> **Work instructions**
Scan the listing below. Copy each line that contains "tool".
[[ Input data, beginning ]]
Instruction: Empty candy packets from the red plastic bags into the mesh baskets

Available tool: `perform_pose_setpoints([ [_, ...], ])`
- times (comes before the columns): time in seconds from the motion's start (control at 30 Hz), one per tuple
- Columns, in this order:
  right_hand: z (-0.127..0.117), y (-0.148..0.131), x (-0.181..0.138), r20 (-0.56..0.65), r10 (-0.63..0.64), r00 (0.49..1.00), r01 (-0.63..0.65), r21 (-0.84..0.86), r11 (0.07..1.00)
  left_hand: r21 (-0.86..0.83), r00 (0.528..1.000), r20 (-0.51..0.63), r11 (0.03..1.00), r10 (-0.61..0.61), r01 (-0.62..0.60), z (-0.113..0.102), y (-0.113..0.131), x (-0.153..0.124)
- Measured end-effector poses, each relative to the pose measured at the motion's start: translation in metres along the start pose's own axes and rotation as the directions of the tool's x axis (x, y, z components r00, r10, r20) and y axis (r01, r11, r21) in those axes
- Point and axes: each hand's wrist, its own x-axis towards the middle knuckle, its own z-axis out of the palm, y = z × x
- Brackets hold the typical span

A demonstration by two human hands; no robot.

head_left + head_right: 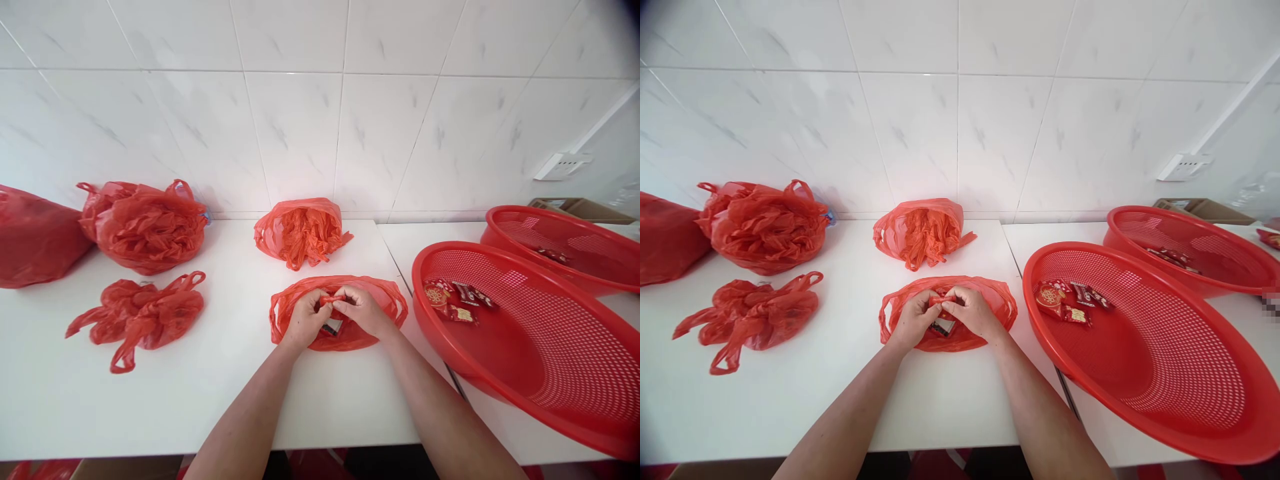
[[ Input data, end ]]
> **Task result**
Available tool: `perform_pose_setpoints([ [_, ...], ])`
- Measured end-effector poses, each relative to the pose measured at the motion's start: translation in metres along the start pose's own axes and rotation as the directions of the tool's x axis (x, y, z components r00, r10, r20) and y axis (r01, r11, r21) in those axes

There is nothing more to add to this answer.